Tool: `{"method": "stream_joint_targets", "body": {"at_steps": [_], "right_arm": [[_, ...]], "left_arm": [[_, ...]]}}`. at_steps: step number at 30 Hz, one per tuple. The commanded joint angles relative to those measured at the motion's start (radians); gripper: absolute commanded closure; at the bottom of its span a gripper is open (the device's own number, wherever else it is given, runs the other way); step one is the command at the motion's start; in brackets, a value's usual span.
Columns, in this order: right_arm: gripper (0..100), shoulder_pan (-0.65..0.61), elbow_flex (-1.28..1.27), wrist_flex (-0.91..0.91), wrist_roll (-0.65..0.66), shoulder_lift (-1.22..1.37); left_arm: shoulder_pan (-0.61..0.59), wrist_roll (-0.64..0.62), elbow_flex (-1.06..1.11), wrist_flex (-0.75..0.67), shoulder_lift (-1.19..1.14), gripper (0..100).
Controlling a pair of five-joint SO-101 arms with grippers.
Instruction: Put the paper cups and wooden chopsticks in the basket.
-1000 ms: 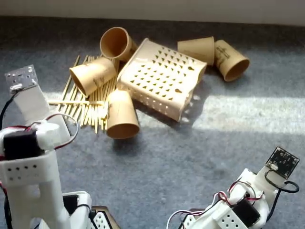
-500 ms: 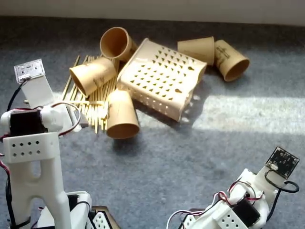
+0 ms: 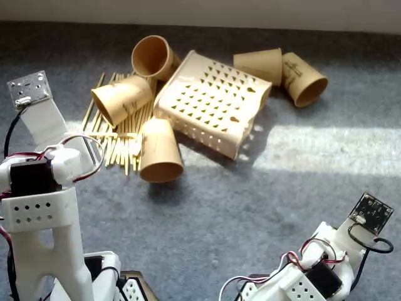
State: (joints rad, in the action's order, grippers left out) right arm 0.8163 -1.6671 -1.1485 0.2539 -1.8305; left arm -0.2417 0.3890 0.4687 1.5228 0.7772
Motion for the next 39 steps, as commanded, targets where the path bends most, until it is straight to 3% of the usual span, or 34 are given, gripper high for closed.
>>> {"method": "stream_joint_targets", "body": {"at_steps": [1,6,10,14,21,29,36,39], "right_arm": [[90.3,0.013,-0.128,-0.004,-0.015,0.013],[90.3,0.013,-0.128,-0.004,-0.015,0.013],[90.3,0.013,-0.128,-0.004,-0.015,0.013],[90.3,0.013,-0.128,-0.004,-0.015,0.013],[90.3,0.013,-0.128,-0.004,-0.015,0.013],[90.3,0.013,-0.128,-0.004,-0.015,0.013],[90.3,0.013,-0.128,-0.004,-0.015,0.013],[90.3,0.013,-0.128,-0.004,-0.015,0.013]], "left_arm": [[0.004,0.003,0.110,-0.104,0.039,100],[0.013,0.003,0.461,-0.381,0.271,98],[0.019,0.003,0.737,-0.494,0.496,94],[0.013,0.002,0.984,-0.548,0.697,87],[0.013,0.002,1.218,-0.534,0.984,85],[0.013,0.000,1.185,-0.430,1.035,85],[0.019,0.002,0.871,-0.224,1.030,85],[0.019,0.066,0.728,-0.130,1.007,85]]}}
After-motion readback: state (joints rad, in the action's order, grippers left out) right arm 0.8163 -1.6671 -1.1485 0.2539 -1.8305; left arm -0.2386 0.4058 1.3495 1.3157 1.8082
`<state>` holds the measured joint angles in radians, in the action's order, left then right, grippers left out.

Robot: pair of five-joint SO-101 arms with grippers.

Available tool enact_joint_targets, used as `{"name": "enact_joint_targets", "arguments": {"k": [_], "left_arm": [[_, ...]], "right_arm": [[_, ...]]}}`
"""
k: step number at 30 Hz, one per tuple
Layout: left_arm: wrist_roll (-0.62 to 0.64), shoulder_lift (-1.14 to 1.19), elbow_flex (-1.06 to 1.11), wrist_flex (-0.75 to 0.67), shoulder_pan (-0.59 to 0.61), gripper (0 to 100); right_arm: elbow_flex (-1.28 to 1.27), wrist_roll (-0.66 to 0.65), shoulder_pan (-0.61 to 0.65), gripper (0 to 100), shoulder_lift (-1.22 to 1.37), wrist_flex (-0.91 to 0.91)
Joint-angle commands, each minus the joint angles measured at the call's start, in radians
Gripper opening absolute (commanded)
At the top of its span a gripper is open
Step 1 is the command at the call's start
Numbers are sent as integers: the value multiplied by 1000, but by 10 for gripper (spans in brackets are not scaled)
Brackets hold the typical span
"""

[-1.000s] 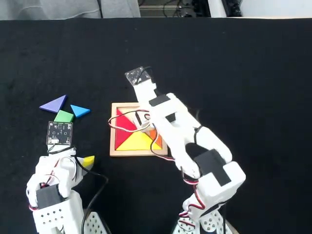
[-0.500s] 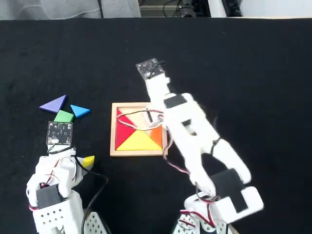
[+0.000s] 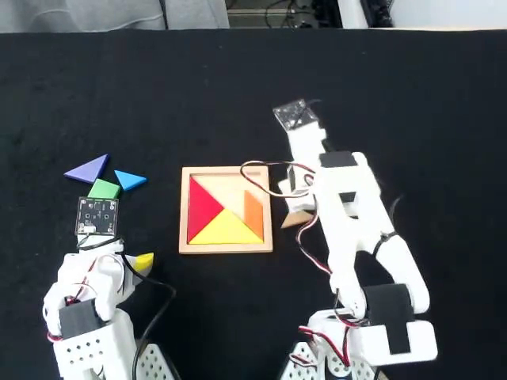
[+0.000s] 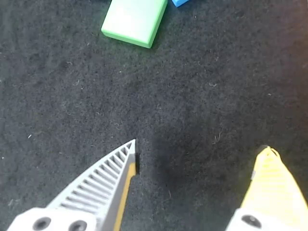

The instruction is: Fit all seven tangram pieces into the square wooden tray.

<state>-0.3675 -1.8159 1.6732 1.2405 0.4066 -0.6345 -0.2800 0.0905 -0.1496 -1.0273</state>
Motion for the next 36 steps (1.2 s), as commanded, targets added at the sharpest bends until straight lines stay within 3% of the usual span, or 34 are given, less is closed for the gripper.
{"name": "enact_joint_targets", "arguments": {"k": [1,9,13,25,36], "left_arm": [[-6,-5,1,-9,8,374],[-6,-5,1,-9,8,374],[-6,-5,1,-9,8,374],[-6,-5,1,-9,8,374],[-6,-5,1,-9,8,374]], "right_arm": [[25,-11,-32,11,-50,-71],[-22,-60,-66,11,-48,-126],[-67,-87,-71,15,2,-35],[113,-87,-120,12,234,-15],[209,-15,-80,12,249,29]]}}
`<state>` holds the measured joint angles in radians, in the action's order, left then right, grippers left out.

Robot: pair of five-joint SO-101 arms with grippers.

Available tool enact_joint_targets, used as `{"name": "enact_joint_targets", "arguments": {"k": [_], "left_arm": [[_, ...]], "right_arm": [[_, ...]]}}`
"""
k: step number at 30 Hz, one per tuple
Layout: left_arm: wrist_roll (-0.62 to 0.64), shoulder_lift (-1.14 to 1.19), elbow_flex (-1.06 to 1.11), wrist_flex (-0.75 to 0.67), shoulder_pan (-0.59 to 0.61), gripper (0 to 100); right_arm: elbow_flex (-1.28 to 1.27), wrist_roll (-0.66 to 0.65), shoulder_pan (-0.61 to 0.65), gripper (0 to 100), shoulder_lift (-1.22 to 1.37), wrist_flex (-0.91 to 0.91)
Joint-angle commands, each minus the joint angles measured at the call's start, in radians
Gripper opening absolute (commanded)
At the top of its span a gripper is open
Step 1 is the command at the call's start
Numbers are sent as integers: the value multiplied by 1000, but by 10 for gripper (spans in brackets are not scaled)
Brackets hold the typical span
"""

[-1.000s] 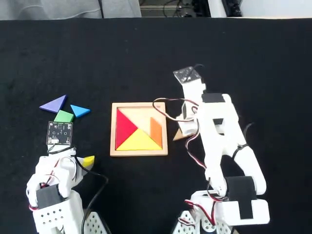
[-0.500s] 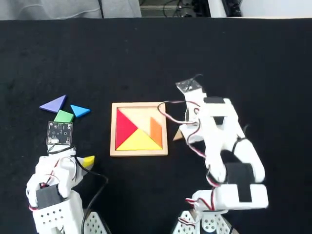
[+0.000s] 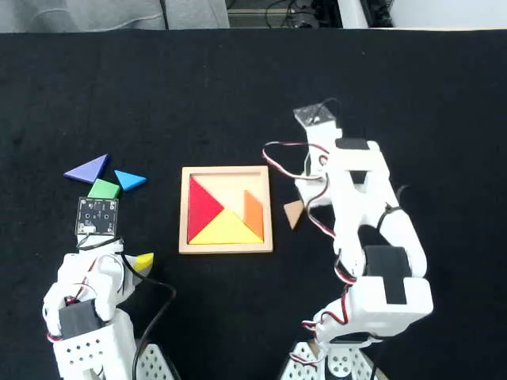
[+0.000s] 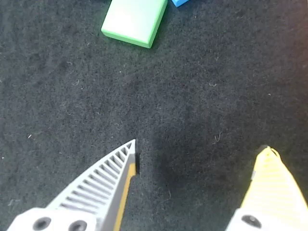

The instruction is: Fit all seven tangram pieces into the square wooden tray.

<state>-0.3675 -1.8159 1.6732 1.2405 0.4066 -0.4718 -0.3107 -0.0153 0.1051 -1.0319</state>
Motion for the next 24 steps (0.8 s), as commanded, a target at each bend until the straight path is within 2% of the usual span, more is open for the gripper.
{"name": "enact_joint_targets", "arguments": {"k": [1,8,12,15,19,22,24], "left_arm": [[-6,-5,1,-9,8,374],[-6,-5,1,-8,8,374],[-6,-5,1,-8,8,374],[-6,-5,1,-8,8,374],[-6,-5,1,-8,8,374],[-6,-5,1,-8,8,374],[-6,-5,1,-8,8,374]], "right_arm": [[41,15,40,12,-5,35],[35,31,41,11,-67,-29],[-53,161,31,11,-246,-32],[-183,189,43,11,-435,-31],[-334,209,161,22,-598,8],[-363,241,213,132,-613,17],[-363,405,206,216,-605,20]]}}
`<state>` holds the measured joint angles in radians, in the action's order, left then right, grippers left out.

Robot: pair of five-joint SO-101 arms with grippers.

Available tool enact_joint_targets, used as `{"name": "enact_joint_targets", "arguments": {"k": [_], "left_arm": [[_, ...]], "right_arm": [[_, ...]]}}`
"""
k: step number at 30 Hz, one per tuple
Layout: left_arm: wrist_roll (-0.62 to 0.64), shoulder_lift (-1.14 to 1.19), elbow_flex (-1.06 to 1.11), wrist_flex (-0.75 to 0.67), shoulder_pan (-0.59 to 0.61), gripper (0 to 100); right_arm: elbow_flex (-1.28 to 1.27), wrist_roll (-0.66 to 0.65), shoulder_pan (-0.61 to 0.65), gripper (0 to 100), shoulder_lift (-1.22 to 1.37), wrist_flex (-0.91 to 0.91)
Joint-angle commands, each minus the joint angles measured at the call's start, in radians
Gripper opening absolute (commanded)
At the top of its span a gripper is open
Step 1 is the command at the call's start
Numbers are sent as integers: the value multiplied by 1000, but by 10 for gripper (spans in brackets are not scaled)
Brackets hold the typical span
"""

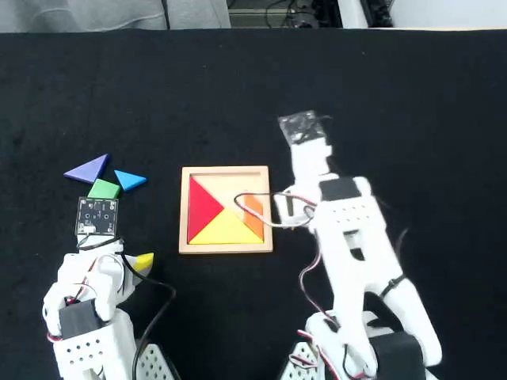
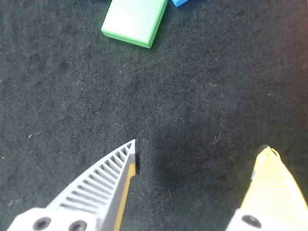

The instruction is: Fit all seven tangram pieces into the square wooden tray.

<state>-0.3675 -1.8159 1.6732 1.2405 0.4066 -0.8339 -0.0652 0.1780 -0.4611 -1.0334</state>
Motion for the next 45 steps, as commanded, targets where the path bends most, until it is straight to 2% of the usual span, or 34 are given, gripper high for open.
{"name": "enact_joint_targets", "arguments": {"k": [1,3,6,12,16,31,37,45], "left_arm": [[-6,-5,1,-8,8,374],[-6,-5,1,-8,8,374],[-6,-5,1,-8,8,374],[-6,-5,1,-8,8,374],[-6,-5,1,-8,8,374],[-6,-5,1,-8,8,374],[-6,-5,1,-8,8,374],[-6,-5,1,-8,8,374]], "right_arm": [[5,259,12,251,-28,25],[16,400,23,292,7,26],[48,443,29,296,88,40],[166,445,26,289,317,61],[288,465,21,213,421,28],[317,491,29,230,458,14],[335,489,78,230,539,26],[384,491,37,230,621,18]]}}
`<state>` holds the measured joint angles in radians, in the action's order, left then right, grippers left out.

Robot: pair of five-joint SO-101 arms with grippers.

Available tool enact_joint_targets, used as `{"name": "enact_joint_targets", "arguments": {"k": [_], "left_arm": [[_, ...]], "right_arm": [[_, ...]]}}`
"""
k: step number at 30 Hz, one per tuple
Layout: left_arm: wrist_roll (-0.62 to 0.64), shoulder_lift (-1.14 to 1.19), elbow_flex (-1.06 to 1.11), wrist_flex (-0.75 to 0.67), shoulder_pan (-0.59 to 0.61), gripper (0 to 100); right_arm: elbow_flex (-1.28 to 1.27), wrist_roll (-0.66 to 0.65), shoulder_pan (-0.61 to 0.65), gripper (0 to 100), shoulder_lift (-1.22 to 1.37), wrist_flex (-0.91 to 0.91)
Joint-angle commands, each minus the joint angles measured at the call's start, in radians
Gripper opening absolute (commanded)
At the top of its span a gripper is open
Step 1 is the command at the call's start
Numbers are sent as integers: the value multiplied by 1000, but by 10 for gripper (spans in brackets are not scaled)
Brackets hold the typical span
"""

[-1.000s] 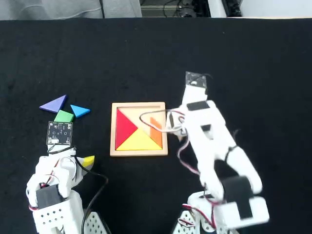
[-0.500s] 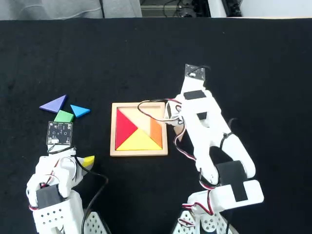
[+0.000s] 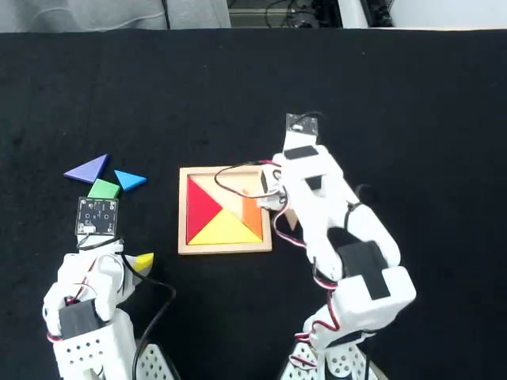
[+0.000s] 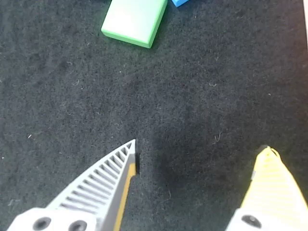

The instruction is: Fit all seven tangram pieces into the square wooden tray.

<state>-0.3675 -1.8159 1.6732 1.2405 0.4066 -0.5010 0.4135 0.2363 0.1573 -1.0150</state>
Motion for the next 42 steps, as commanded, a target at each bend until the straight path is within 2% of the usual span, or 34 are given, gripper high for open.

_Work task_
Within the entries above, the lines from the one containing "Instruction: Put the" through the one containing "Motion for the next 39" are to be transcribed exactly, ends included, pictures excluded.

_Answer to the exercise_
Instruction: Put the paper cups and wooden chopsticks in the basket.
-1000 ms: 
-500 ms: 
+0 ms: 
State: (joints rad, in the action's order, grippers left out) right arm 0.8163 -1.6671 -1.1485 0.2539 -1.8305; left arm -0.2417 0.3890 0.4687 1.5228 0.7772
Motion for the next 39 steps, as commanded, targets where the path bends most, until it is straight to 3% of the usual span, or 34 are given, gripper high for closed.

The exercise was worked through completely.